Whether this is a coincidence or part of a targeted effort by the IRS remains unclear. But it suggests the agency may be working with exchange-sourced data to verify or challenge taxpayer claims.


This wouldn’t be the first time the IRS used exchange records to go after crypto investors. In 2017, the agency famously forced Coinbase to hand over customer data. That court order led to a wave of compliance letters in 2019 and 2020.


Why This Matters


Crypto investors should not ignore these warnings. The IRS has made it clear that crypto gains are taxable  whether from trading, staking, airdrops, or even NFT flips. And with blockchain analysis tools improving, it's getting harder to fly under the radar.


Receiving a letter doesn’t automatically mean an audit is coming. But failing to respond when required especially to the third type of letter  could escalate the situation quickly.


What Should You Do if You Receive One?;


Don’t panic  but take it seriously;  Read the letter carefully to determine whether a response is required. Additionally, review your past returns, especially your crypto transactions.

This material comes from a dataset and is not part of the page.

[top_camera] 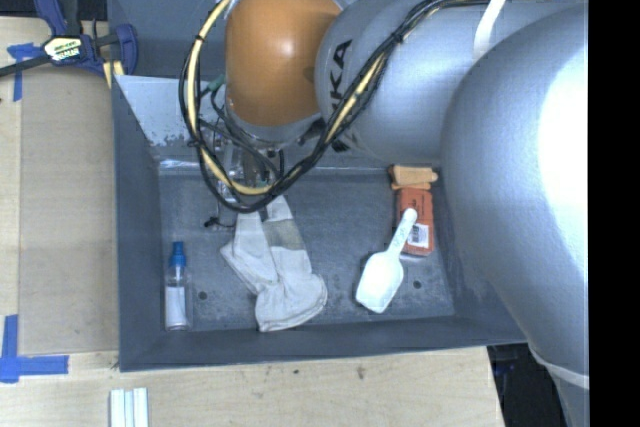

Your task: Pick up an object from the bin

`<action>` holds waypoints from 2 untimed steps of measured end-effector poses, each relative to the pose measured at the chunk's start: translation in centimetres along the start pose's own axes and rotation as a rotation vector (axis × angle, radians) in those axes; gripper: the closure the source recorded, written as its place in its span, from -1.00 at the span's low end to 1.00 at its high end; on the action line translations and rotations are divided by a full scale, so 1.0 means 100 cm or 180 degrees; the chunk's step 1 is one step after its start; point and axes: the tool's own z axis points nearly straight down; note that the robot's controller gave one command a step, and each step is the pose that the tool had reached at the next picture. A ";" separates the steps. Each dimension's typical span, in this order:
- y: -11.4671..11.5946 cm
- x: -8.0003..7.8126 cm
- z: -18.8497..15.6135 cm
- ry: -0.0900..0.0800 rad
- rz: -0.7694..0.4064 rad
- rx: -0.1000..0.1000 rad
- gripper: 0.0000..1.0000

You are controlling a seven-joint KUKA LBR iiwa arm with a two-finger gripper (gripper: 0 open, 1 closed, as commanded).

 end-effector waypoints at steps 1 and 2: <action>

Consult a qualified crypto tax expert or attorney, particularly if you used less common exchanges like Poloniex. Finally, avoid amending returns on your own if you’re unsure; mistakes can make things worse.


 Crypto Profits Bring Tax Scrutiny


As Bitcoin and digital assets continue to climb in value, so too does government scrutiny. The latest IRS letter wave is a reminder that crypto isn't a lawless frontier and profits made under the radar will eventually come under the spotlight.


Investors hoping to ride the next bull run should make sure their tax house is in order because this time, the IRS is watching more closely than ever.